Objective To investigate the effect of curcumin on cognitive function, neurological function and mechanism of cerebral ischemia-reperfusion injury in mice.
Methods The mouse model of cerebral ischemia-reperfusion injury was established by suture method. The low-molecular-weight heparin sodium group, the low-dose and high-dose curcumedione groups and the models were administered by intragastric administration of 1 mg/(kg.d), 20 mg/( kg.d), 60 mg/(kg.d), Morris water maze test, behavioral score, cerebral infarction rate, and brain tissue water content were observed in each group of mice, and serum 6-keto-PGF1α and 6-keto-PGF1α/ TXB2 ratio, brain tissue homogenate cAMP and p-CREB expression levels.

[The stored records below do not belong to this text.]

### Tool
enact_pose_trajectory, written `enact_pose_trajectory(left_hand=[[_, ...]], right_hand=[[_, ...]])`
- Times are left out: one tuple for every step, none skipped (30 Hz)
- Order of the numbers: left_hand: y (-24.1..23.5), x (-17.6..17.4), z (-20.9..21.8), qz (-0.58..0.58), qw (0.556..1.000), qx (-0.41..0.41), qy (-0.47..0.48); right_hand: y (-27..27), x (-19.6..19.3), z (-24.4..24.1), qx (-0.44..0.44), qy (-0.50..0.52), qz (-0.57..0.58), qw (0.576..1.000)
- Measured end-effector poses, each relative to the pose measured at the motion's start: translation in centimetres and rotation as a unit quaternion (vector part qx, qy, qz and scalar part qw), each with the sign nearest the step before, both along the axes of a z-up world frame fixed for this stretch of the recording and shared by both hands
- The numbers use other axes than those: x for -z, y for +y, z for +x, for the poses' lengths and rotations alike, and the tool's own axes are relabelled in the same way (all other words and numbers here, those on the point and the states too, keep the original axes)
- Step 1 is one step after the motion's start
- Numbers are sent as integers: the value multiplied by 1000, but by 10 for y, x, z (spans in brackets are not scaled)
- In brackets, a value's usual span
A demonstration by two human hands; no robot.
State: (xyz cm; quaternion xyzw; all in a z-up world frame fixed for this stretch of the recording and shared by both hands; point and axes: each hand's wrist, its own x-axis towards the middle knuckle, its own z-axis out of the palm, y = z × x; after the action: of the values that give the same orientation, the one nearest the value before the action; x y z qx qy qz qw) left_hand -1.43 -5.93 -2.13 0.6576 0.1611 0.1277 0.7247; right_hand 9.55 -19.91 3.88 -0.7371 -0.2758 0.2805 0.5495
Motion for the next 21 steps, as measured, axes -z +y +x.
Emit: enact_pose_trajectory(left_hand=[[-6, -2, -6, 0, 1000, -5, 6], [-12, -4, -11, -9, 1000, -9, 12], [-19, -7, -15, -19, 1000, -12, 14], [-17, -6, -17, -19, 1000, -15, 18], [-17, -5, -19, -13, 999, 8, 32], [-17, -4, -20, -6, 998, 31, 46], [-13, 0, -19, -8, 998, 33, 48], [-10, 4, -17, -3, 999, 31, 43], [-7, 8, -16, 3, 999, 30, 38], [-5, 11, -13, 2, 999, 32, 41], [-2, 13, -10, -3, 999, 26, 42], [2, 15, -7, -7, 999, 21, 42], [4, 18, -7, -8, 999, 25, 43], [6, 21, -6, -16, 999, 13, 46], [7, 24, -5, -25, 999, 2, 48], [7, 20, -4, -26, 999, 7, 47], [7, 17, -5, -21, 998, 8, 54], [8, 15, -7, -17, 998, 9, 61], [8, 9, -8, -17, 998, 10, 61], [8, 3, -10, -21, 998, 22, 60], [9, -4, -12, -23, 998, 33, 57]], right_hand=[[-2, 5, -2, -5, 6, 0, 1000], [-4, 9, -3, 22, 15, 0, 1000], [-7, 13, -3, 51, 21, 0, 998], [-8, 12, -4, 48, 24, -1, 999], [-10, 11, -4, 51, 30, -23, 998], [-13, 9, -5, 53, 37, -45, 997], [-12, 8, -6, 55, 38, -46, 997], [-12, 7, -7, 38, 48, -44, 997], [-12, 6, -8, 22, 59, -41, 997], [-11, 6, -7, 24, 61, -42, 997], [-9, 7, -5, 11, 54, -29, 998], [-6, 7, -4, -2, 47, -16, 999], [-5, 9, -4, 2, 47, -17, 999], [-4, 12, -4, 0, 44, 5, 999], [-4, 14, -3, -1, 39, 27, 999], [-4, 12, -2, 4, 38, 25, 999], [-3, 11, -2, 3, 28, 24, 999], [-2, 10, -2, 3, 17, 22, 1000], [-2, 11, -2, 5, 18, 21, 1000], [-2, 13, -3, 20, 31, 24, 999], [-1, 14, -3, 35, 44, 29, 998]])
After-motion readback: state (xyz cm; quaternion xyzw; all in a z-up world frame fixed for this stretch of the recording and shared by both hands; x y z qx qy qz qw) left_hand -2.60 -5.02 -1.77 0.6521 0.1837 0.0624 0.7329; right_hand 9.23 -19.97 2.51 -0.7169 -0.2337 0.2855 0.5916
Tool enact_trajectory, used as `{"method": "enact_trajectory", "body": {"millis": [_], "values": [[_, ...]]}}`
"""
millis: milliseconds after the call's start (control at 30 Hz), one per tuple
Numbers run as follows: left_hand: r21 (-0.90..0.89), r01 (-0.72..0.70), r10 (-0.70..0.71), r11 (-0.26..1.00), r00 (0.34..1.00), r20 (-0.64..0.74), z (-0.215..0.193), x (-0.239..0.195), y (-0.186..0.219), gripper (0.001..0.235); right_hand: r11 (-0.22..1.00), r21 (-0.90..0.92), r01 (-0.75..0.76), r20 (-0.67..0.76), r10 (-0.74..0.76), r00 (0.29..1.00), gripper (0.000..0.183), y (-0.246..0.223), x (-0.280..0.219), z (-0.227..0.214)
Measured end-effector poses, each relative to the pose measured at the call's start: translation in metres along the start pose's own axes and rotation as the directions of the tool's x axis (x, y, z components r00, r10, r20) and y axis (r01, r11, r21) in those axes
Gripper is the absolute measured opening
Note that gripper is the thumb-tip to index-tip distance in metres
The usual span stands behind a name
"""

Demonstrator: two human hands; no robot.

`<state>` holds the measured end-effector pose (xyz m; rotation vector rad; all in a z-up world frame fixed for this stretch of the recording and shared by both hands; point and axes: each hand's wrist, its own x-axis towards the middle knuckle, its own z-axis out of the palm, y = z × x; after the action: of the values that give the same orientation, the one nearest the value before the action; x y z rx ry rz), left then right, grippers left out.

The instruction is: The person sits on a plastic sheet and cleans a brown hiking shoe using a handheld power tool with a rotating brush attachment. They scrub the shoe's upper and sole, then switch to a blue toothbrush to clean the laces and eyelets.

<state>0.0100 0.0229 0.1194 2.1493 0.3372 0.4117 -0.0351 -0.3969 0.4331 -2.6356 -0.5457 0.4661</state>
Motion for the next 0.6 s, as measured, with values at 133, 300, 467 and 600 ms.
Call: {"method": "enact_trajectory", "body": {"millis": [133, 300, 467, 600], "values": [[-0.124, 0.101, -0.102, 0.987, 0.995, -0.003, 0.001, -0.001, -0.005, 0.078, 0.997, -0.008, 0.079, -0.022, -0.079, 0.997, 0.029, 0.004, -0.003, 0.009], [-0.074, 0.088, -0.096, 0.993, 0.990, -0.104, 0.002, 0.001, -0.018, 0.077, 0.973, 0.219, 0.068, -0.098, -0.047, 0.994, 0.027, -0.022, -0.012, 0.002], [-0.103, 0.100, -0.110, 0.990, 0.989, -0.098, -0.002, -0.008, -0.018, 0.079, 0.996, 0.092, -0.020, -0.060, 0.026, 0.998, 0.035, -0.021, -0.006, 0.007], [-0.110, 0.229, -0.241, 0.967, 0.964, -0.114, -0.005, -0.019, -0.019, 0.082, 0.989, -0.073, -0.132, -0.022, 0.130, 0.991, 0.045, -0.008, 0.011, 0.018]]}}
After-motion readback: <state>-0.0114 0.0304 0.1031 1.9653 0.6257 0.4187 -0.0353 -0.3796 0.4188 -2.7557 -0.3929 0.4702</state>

Results Compared with the sham operation group, the escape latency of mice in the model group was significantly prolonged, the number of platform crossings was significantly reduced (P<0.01), and the behavioral score, cerebral infarction rate, brain tissue water content, and serum TXB2 content were significantly increased (P<0.01). <0.01), serum 6-keto-PGF1α, 6-keto-PGF1α/TXB2 ratio, brain tissue homogenate cAMP, p-CREB were significantly decreased (P<0.01). The escape latency of the drug group was significantly shortened (P<0.05), the number of platform crossings was significantly increased (P<0.05), the behavioral score, cerebral infarction rate and brain tissue water content were significantly decreased (P<0.05). The content of TXB2 was significantly decreased (P<0.01), the ratio of serum 6-keto-PGF1α, 6-keto-PGF1α/TXB2, brain tissue homogenate cAMP, and p-CREB were significantly increased (P<0.05). dose-dependent.
Conclusion Curcumedione has a good protective effect on cognitive function and neurological function in mice with cerebral ischemia-reperfusion injury, and its mechanism may be related to improving microcirculation disturbance and activating cAMP/CREB/BDNF signaling pathway.